А тишина вдруг взрывается.

Свекровь ахает и бросает от неожиданности на пол свою звезду. Та пытается запрыгнуть ей на руку или хотя бы покорить неприступный диван, но пока у нее получается только делать затяжки на телесных колготках и тявкать. Свекор давится коньяком и роняет бокал на белоснежную скатерть чьей-то долгой работы.

— Ты… — приподнимается, тычет в меня по-деревенски пальцем и захлебывается слюной. — Ты…
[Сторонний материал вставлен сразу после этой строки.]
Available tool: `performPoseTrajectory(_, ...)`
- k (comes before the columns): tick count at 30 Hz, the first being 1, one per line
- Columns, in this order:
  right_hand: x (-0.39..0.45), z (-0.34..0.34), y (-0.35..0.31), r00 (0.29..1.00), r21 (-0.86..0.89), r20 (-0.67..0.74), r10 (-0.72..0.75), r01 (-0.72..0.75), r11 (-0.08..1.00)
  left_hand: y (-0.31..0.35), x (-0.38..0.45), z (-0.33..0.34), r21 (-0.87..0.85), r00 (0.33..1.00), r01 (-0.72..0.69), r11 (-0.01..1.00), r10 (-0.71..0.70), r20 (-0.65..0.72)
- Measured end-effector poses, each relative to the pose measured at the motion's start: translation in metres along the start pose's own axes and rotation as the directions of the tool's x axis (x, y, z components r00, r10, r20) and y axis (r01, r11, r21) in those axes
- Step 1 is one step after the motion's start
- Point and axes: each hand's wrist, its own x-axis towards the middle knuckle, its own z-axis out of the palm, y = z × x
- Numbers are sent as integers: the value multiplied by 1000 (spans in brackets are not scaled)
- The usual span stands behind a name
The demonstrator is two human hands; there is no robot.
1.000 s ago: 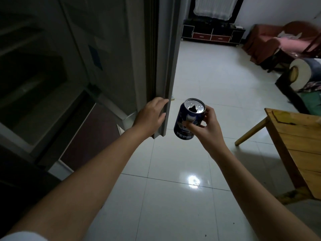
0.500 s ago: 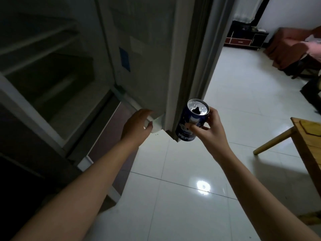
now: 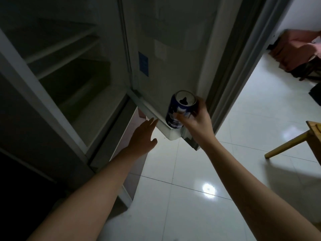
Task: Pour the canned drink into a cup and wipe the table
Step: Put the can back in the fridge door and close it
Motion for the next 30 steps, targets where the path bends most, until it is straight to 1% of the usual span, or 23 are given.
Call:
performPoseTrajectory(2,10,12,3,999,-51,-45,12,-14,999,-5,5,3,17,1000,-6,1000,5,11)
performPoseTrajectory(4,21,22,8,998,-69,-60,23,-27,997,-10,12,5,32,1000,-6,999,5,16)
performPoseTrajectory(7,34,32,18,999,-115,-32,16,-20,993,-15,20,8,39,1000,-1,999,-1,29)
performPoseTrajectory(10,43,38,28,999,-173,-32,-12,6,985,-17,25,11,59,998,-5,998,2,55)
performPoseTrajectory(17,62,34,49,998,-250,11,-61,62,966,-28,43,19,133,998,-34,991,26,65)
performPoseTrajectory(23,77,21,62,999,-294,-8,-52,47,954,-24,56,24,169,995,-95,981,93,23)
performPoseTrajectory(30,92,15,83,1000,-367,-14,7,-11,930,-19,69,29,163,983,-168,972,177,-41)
Никогда не думала, что именно так ведут себя аристократы, и замечательно, что я не голубых кровей.

— Ты хоть понимаешь, что ты надела?! Ты соображаешь?!

Нет, я тоже думаю, что платье слишком обтягивает, но по сравнению с его галстуком, подкравшимся к кадыку на шее, оно безвольно болтается. Каблуки немного высоковаты, но это моя проблема, они, по крайней мере, не гоняют ветер, как шляпа у некоторых. А клатч — здесь уж не придерешься — клатч безупречен!
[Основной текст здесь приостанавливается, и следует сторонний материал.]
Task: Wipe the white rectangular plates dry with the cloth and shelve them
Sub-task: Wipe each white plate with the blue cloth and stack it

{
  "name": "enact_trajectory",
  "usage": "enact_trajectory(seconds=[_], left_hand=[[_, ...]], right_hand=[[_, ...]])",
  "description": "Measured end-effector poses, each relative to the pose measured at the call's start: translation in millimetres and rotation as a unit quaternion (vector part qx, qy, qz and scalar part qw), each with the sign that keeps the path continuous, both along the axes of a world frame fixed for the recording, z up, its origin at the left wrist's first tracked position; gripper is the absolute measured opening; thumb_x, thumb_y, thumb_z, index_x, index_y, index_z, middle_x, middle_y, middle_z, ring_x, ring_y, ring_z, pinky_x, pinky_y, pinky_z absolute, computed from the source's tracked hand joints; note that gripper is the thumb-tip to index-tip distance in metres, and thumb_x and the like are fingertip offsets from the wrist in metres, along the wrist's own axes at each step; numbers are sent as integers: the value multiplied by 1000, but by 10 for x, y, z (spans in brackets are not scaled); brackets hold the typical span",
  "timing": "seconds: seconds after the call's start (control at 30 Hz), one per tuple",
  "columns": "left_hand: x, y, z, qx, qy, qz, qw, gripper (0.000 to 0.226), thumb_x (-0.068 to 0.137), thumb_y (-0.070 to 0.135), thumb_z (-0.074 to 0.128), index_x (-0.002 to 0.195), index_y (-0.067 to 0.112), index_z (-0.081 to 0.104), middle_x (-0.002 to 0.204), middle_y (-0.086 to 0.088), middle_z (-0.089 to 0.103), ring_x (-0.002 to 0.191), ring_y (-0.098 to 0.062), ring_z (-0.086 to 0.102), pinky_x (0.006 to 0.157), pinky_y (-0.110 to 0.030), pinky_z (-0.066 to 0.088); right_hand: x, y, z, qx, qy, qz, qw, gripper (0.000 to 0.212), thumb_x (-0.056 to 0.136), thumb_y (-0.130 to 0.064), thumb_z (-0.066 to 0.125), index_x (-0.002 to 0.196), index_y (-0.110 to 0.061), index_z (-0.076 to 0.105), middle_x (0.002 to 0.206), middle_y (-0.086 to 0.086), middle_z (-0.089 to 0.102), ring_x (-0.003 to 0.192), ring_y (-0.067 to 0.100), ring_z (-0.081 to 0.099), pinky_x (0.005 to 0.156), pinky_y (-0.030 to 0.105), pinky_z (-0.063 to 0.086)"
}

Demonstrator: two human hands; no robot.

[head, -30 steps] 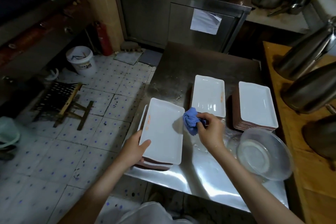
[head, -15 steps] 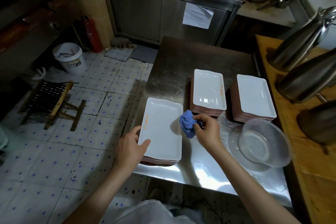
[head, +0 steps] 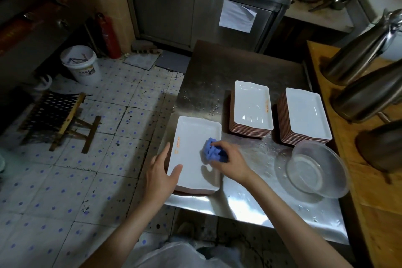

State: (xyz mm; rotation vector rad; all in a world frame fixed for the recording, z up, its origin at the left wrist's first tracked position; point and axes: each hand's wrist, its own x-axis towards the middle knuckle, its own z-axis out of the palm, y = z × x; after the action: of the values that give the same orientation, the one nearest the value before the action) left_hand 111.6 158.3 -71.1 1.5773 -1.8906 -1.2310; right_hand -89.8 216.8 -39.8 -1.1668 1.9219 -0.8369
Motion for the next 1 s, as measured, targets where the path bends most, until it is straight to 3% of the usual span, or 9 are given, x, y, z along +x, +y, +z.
enact_trajectory(seconds=[0.07, 0.13, 0.27, 0.4, 0.53, 0.67, 0.87, 1.0], left_hand=[[55, 2, -53, 31, 35, -28, 999, 72, 80, 50, 64, 142, 52, 27, 137, 2, 47, 121, -23, 51, 90, -50, 52], [126, 4, -136, 60, 50, -53, 996, 78, 69, 66, 62, 136, 63, 22, 139, 8, 47, 124, -17, 49, 93, -51, 51], [212, 64, -137, 101, 102, -89, 986, 102, 58, 56, 76, 135, 66, 11, 143, 13, 41, 129, -11, 42, 103, -46, 44], [202, 122, -173, 88, 137, -113, 980, 111, 61, 27, 88, 138, 57, 13, 140, 14, 38, 129, -7, 39, 100, -27, 42], [149, 177, -222, 46, 121, -85, 988, 111, 60, 13, 89, 141, 47, 21, 138, 9, 37, 128, -12, 38, 100, -28, 40], [139, 207, -253, 10, 105, -64, 992, 113, 56, 12, 90, 138, 53, 24, 139, 6, 39, 128, -15, 39, 103, -38, 43], [116, 194, -288, -3, 103, -67, 992, 110, 57, 8, 90, 144, 38, 29, 140, 1, 40, 126, -16, 39, 99, -33, 43], [62, 138, -323, -9, 88, -62, 994, 112, 57, 14, 90, 143, 46, 26, 141, 3, 41, 124, -13, 40, 98, -36, 46]], right_hand=[[20, 31, 32, 37, 11, 33, 999, 67, 69, -15, 81, 126, -27, 47, 127, 4, 40, 111, 13, 43, 90, 9, 36], [30, 88, 79, 75, 15, 59, 995, 88, 65, -21, 86, 136, -29, 36, 136, 0, 28, 119, 15, 37, 99, 18, 36], [119, 249, 65, 99, 30, 86, 991, 107, 59, -23, 89, 142, -32, 22, 144, -4, 18, 124, 17, 31, 104, 25, 36], [218, 408, -98, 81, 59, 104, 989, 111, 61, -20, 88, 141, -36, 13, 149, -3, 8, 128, 23, 33, 104, 27, 40], [287, 448, -214, 41, 90, 78, 992, 113, 61, -22, 87, 143, -36, 11, 149, 2, 13, 124, 28, 41, 99, 28, 45], [325, 459, -289, 30, 108, 66, 992, 114, 63, -26, 87, 146, -32, 10, 149, 7, 17, 123, 30, 43, 101, 27, 37], [273, 437, -299, 22, 123, 75, 989, 108, 65, -27, 86, 147, -29, 16, 147, 12, 26, 122, 32, 45, 100, 29, 37], [199, 373, -311, 14, 125, 71, 990, 109, 62, -27, 87, 146, -29, 19, 145, 12, 32, 122, 31, 45, 99, 30, 38]])
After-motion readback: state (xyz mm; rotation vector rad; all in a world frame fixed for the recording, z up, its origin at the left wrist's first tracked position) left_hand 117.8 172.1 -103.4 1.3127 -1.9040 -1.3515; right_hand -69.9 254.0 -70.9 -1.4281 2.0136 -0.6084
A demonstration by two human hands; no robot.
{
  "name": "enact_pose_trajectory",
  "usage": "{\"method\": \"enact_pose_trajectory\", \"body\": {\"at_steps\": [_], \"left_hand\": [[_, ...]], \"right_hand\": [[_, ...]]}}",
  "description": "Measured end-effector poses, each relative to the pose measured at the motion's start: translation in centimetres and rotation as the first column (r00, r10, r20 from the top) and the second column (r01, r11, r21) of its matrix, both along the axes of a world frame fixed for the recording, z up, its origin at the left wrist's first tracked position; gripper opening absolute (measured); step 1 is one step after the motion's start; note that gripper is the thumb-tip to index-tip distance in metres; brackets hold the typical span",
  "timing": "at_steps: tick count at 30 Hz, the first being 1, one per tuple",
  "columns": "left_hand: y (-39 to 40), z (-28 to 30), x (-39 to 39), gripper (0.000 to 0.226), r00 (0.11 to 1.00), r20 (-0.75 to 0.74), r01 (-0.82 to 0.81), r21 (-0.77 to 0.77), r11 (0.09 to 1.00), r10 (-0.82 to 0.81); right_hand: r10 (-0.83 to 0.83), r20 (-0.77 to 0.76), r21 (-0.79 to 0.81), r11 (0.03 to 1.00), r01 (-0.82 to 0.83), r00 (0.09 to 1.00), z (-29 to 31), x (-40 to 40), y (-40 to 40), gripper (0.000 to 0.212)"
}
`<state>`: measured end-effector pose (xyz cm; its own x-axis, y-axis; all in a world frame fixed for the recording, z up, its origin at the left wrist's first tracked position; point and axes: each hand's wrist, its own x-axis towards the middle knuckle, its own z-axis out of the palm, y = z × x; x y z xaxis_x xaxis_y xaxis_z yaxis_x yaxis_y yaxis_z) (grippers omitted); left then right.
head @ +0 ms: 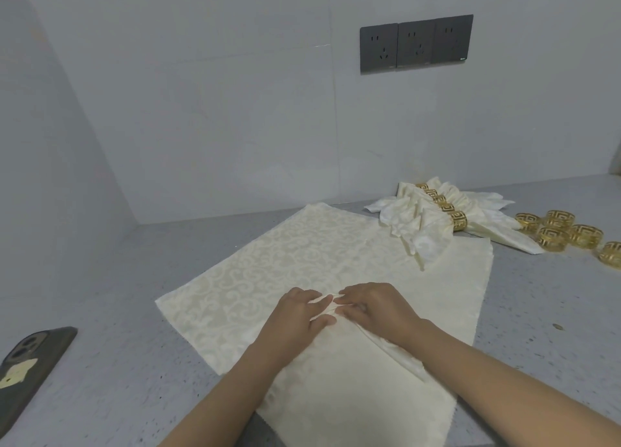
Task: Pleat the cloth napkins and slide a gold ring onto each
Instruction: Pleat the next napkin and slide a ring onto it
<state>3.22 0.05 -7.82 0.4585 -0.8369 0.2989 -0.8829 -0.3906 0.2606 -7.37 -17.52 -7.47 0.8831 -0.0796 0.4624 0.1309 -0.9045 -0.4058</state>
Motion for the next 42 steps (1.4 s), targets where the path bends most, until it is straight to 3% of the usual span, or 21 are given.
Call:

— Это же целое состояние! — задыхается свекор, пытаясь по новой налить коньяка.

Такое ощущение, что он дурно спал. С тех пор, как мы с Яром переступили порог этой комнаты, я переодеваться не бегала, а верещит он так, будто только меня рассмотрел. Интересно, что его так задело? Платье куплено за деньги Яра и оно вполне себе дорогое, но вряд ли состояние миллионеров можно оценить в одно черное платье и красные ботильоны. Или все дело в расстегнутой верхней пуговичке?

На его глазах расстегиваю вторую, и он давится новым возгласом:

— Это… невозможно!

Это он еще моей шубы не видел. Эх, зря сдали ее в гардероб, зря! Сейчас бы он точно увидел ее и, захлебнувшись, умер, а я…

Нет, все-таки мы не похожи с ним… Не похожи… Я не хочу довести его до могилы — меня бы больше устроило, чтобы он жил, но мучился, чтобы хоть отдаленно прошел через то, через что прошла я, чтобы он понял…

— Сними немедленно! Яр, пусть она снимет! Это непозволительно!

— Прямо здесь? — уточняю. — При вас?

— Да! — гремит мужчина стаканом о столик. — Да! Я требую!

— Ни за что, — мягко вступает Яр. — Мы уходим. Ты увидел все, что я хотел показать тебе. Ты меня понял.